Rwanda marked International Youth Day yesterday with hundreds of youth members gathering at different points in the country and talking about how to replace drug abuse with jobs.
It was a one-day campaign organised by the Ministry of Youth and ICT in partnership with the National Youth Council as Rwanda joined the world in marking the International Youth Day under the theme of “Youth and Mental Health.”
Officials used the opportunity to engage the youth in talking about employment as the only way many they can get off drugs.
“In our country, we have decided to show the relationship between mental health and employment and youth empowerment. Those are issues that matter for young people in Rwanda,” said Jean Philbert Nsengimana, the minister for youth and ICT.
The minister made the remarks to journalists at the launch of yesterday’s campaign in 10 districts at the sector level.
Participants from youth cooperatives, young innovators, students, and organisations, among other young actors, gathered to discuss issues that affect them and how they can take advantage of available work and job creation opportunities in the country.
Jean Paul Niyomugabo, a youth leader in Masaka Sector in Kigali City’s Kicukiro District, said most members of the youth in the area who engage in drug abuse are often jobless and have no information about creating or seeking employment.
“We would like to show them different opportunities so that they can take advantage. Some of them are educated and have different talents; they are able to create different jobs,” he said.
Niyomugabo cited government’s Business Development Fund (BDF), a multi-million fund that ensures 75 per cent of collateral to banks when small- and medium-sized enterprises or local cooperatives apply for loans, as one of the schemes that the youth need to be aware of.
“BDF will be on the district level soon, instead of working at the national level. Our youth need to know about this and start applying for loans from their local Saccos,” he said.
Hard getting bank loan
A few metres away from where Niyomugabo was speaking to The New Times from at Masaka Sector Headquarters, young men in cycling transport business were teasing each other as they waited for clients.
One of them, 31-year-old Vincent Ndagijimana, said he wouldn’t mind acquiring a bank loan to upgrade his business and offer transport on a motorcycle.
But banks simply won’t give him a loan because he has no collateral.
“My current job is better than drug abuse or theft. But I would definitely buy a motorbike if I had the means,” he said.
His workmate, 27-year-old Telesphore Manirarora, said most young people in his area who smoke marijuana and drink too much alcohol are often jobless and desperate.
Drug abuse is the main cause of mental illness among the youth in the country and Minister Nsengimana wants economic empowerment to be the incentive for the youth to be off drugs.
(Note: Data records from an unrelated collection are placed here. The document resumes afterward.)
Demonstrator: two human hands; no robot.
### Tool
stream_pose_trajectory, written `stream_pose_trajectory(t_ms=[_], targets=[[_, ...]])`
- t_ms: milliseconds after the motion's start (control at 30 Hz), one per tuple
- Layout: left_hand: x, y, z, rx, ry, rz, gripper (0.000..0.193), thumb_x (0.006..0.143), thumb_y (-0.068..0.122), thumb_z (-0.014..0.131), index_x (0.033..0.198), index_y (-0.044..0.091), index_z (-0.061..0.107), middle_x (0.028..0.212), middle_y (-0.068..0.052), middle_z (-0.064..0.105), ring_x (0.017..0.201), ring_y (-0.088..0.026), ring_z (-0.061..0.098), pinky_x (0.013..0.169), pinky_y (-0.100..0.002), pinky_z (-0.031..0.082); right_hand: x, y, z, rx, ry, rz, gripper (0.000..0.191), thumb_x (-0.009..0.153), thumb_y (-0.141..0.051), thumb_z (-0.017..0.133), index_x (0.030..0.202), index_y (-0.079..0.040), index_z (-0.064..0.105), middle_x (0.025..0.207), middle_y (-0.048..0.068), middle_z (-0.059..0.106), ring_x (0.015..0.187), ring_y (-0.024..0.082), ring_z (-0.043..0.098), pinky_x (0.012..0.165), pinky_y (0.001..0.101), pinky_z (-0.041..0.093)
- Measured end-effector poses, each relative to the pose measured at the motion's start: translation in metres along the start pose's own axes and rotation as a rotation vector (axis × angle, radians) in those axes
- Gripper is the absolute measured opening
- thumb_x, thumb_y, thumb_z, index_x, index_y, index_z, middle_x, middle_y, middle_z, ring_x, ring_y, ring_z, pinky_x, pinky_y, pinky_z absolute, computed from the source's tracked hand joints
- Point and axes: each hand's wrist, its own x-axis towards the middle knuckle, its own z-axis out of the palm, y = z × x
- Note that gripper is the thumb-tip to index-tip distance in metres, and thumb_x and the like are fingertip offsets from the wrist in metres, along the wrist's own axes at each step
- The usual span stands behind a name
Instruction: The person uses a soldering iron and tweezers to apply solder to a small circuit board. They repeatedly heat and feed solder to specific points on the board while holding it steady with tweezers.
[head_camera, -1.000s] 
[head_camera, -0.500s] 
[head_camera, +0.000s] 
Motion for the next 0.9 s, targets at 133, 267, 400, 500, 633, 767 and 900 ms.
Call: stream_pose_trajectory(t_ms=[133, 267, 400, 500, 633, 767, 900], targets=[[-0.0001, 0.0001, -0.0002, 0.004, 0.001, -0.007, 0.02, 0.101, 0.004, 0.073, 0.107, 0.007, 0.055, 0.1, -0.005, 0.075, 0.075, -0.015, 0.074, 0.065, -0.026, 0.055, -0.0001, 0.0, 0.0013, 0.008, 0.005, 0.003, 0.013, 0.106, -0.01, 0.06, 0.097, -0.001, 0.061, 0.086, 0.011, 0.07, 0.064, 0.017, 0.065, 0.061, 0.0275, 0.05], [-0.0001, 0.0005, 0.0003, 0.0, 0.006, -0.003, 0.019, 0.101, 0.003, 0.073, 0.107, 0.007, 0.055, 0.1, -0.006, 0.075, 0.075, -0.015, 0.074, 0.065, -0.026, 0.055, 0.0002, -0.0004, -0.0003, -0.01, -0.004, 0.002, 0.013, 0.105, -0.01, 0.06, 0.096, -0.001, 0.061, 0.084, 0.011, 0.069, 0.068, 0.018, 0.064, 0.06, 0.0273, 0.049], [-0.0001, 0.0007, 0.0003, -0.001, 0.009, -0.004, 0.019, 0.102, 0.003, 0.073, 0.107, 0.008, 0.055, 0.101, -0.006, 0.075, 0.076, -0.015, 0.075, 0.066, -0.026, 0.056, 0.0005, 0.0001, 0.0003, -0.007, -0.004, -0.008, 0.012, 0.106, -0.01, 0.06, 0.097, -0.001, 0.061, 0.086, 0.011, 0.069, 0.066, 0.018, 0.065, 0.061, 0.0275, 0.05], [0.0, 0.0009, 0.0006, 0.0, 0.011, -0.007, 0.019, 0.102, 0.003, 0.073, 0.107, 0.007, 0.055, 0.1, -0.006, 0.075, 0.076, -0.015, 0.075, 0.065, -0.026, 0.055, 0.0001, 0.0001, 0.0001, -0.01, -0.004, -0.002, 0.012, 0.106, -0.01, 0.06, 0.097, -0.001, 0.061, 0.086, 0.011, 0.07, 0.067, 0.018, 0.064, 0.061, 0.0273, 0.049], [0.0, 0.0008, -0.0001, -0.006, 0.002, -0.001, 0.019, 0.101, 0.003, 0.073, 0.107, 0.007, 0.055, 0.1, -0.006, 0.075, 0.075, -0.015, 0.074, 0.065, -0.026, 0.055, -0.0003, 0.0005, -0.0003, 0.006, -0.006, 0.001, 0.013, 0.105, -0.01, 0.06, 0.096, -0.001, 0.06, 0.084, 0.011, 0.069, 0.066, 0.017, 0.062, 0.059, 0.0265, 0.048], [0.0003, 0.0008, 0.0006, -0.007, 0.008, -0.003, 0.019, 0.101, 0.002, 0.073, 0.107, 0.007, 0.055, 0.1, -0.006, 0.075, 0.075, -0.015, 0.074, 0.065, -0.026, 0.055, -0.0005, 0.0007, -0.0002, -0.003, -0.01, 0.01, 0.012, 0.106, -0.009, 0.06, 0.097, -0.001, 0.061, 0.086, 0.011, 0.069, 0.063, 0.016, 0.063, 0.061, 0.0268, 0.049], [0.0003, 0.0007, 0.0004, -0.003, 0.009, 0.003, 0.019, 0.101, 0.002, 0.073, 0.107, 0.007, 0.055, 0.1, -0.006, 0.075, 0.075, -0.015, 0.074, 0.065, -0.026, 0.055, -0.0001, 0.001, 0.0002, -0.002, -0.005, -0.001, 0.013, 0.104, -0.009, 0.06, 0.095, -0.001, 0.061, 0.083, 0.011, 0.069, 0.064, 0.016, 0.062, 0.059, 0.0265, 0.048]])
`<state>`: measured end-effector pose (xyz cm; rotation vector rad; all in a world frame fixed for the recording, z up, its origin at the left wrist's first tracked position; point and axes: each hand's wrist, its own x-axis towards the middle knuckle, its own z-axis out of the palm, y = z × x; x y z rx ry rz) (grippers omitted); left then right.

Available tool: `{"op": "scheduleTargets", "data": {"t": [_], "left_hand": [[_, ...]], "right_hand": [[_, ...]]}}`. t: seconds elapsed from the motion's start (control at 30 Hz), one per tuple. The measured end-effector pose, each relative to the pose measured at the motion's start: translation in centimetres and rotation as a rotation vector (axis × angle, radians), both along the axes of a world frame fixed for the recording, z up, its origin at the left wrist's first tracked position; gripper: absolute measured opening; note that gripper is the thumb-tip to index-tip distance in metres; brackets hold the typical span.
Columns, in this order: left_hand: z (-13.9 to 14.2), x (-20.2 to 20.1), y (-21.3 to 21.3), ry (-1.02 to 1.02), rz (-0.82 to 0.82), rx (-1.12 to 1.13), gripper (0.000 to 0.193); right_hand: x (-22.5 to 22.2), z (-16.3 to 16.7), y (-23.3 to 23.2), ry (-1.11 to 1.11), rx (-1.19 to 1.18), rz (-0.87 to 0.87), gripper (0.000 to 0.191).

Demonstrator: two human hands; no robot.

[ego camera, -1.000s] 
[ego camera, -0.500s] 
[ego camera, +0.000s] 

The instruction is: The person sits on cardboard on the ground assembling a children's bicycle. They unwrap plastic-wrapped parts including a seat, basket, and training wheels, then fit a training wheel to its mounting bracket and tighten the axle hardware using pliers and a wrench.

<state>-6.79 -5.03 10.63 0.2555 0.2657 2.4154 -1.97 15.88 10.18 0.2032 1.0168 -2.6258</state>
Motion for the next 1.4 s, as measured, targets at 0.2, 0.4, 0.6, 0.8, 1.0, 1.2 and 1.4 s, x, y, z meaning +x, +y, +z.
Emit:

The government has planned to spend Rwf12 billion to implement a new National Employment Programme in the current fiscal year.
One of the expected results of the programme is the increase of integrated crafts production centres, locally known as Udukiriro, which would be scaled up in all districts to provide means for the youth and women to develop hands-on skills.
It is those skills that they will then use to eke out a living and even get decent jobs.
“You cannot take advantage of those opportunities if you’re not mentally sound,” Minister Nsengimana told the youth on the International Youth Day.
Rwanda’s 2012 Population and Housing Census revealed that 67 per cent of all unemployed people in Rwanda are youth aged 16-34 years.
The census estimated the country’s unemployment rate at 3.4 per cent with the issue remaining tougher in urban areas of the country, at 7.7 per cent.